Last night, we rented a romantic video called The Notebook which seemed like a fine notion for Valentine's Day. In fact, it was a fine notion, a fine movie, a fine romantic drama. It was not altogether airy and light, however: to the point where both Cuppa and I were left as blubbering heaps as the final credits rolled past our tear-blurred eyes.
Let me confine myself to revealing that the plot revolves around a love story that spans decades and that it also involves Alzheimer's or some form of old-age memory-loss. An old man in a retirement residence reads his story from a notebook, a story of him and his young love, to a female resident who is suffering from the dreaded affliction: the dreaded affliction which also causes me some angst.

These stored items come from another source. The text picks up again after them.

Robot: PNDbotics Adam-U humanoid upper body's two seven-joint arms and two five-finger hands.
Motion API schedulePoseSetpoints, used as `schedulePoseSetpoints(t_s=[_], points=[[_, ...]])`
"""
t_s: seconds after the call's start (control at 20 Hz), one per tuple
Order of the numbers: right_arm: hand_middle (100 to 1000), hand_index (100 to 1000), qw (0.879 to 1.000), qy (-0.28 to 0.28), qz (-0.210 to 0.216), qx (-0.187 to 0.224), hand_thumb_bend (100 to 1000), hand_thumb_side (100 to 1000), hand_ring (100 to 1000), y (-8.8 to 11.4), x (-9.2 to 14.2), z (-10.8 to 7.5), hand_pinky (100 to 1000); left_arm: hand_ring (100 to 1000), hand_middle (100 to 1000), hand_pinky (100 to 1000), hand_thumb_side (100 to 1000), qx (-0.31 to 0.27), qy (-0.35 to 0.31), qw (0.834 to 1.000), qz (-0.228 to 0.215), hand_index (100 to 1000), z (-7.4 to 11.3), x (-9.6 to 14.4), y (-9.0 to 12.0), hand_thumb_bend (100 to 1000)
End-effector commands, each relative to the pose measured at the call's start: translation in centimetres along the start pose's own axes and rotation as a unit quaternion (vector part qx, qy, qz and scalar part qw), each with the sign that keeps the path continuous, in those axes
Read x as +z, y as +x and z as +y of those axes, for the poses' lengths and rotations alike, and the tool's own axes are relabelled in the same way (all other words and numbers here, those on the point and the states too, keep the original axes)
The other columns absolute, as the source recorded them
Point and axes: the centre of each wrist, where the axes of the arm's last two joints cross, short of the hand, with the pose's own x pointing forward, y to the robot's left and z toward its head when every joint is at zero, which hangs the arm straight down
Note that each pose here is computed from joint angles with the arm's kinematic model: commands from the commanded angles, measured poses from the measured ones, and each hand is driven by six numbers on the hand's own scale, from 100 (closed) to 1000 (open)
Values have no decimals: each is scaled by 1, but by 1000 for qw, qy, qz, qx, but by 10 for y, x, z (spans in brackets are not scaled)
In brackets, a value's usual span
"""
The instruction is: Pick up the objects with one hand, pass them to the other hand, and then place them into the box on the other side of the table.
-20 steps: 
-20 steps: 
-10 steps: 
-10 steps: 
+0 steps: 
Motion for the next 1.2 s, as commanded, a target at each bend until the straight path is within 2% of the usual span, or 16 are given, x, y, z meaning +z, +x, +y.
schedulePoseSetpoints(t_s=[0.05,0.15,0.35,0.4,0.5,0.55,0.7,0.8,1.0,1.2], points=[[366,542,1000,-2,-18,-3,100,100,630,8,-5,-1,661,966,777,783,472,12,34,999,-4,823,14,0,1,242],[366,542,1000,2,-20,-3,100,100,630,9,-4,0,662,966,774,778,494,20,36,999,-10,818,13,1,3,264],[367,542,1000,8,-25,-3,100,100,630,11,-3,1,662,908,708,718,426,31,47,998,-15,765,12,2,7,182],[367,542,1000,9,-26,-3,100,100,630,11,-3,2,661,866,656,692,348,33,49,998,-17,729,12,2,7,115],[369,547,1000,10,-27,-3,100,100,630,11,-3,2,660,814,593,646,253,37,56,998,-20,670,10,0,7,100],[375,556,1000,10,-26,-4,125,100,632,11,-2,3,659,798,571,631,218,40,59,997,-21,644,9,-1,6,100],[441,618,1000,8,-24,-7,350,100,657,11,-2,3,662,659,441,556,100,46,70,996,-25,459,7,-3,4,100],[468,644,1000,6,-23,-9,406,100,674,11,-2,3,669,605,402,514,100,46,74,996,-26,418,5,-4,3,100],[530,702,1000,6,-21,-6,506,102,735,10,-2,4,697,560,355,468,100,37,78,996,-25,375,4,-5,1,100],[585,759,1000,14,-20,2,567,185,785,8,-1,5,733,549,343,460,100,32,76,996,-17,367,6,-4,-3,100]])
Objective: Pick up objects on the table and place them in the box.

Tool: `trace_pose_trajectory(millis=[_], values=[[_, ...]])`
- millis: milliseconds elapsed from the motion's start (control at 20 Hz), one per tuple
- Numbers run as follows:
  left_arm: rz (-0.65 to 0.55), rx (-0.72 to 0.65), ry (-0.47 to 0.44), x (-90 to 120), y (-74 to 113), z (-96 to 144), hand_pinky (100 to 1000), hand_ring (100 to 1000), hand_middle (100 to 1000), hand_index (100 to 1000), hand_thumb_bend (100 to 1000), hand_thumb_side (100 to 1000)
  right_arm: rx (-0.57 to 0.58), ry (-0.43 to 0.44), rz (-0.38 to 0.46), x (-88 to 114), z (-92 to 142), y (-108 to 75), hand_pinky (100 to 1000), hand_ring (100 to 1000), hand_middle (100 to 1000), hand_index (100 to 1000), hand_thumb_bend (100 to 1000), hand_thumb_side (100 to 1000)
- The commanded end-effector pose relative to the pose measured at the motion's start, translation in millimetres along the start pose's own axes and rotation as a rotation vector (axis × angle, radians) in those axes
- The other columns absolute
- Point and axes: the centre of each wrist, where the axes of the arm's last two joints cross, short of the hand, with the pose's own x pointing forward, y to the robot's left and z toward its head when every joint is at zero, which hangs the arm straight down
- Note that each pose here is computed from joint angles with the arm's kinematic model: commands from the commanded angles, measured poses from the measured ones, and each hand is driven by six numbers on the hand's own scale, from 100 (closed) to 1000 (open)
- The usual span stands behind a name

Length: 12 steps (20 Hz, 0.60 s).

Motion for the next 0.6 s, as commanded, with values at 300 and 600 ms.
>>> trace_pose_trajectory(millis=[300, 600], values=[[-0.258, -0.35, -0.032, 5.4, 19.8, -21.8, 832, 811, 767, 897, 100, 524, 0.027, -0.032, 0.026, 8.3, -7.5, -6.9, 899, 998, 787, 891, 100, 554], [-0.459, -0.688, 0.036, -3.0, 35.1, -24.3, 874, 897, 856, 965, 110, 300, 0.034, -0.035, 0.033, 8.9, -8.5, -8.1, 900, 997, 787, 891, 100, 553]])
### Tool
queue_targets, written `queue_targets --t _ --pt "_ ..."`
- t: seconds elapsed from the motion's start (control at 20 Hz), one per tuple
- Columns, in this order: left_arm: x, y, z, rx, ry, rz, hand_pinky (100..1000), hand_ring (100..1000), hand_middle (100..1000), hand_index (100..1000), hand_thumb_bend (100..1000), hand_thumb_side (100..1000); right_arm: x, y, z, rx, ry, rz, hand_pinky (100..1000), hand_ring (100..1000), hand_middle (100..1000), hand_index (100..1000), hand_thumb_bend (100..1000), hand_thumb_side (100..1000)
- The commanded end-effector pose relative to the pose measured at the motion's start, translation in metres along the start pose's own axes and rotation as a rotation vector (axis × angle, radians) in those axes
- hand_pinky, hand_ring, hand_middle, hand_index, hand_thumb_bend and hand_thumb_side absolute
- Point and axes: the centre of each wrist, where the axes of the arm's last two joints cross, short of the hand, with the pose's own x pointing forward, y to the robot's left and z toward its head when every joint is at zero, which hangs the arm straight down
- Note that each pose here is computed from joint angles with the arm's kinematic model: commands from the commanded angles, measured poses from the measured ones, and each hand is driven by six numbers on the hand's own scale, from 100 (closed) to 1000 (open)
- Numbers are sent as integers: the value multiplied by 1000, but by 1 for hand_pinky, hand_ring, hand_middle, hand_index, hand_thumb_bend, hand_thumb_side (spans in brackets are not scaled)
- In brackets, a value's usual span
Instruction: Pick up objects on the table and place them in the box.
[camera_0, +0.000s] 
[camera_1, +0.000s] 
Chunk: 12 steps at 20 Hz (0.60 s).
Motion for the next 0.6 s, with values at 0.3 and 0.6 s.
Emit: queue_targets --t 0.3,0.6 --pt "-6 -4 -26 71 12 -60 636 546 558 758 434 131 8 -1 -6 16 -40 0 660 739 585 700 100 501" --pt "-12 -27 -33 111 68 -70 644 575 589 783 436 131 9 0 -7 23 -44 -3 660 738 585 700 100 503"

Just over six years ago now, we buried my father. He had lived to a ripe old age and died from cancer which began in the prostate. In the last few years of his life, he also lost much of his cognitive grip on external reality. While he never lost the ability to identify those close to him, he did lose his sense of time and place — of the present and quite a lot of the past too.
Just two nights ago, I opined to Cuppa that I had some reason to believe that this same ineluctable process may be beginning to occur in me. I notice that some words begin do their best to elude my tongue. Just the other day, I had to reminded of the word for something that spells the same forward or backward: a palindrome — not an unfamiliar word to me. "Do you remember?" becomes a question that more and more frequently seems to draw a negative response from my lips.
Perhaps I overreact; perhaps not. Whatever the case, the synchronicity of uttering my concerns one day and seeing the movie on the next was profoundly disturbing to say the least. Perhaps that is why the film so moved me. Perhaps someone who remains immortal would not be so moved. Perhaps someone without some familial history of Alzheimer's would not be so moved.
I remember when I became mortal or, to be precise, realized that I was mortal. It occurred in my late thirties, and I believe that I have mentioned it before in this blog-stream that I offer humanity, so I will refrain from much elaboration. Suddenly, however, or so it seemed, the realization was there, there where it hadn't been a moment, or an hour, or a month before. While we all know about our mortality in a vague way, I suppose it takes an existential moment for it to be made palpable to our souls.
So it is that I do not know whether it is my age and history that caused The Notebook to so move me. But move me it did and not in an altogether forlorn way despite moving me to tears. It was more touching than sad, more uplifting than depressing. It must be, therefore, a five star recommendation from this poor sod. Or is it four stars? I forget which system I employ (he said in a feeble attempt at humour.)
Whatever my lurking future, I do know and once again repeat my mantra that our lives lie in the moment, this moment. The past is a bucket of ashes; the future lies shrouded in the mist. I write in my life's notebook as each day unfolds itself and trust that it will be a good story in the end.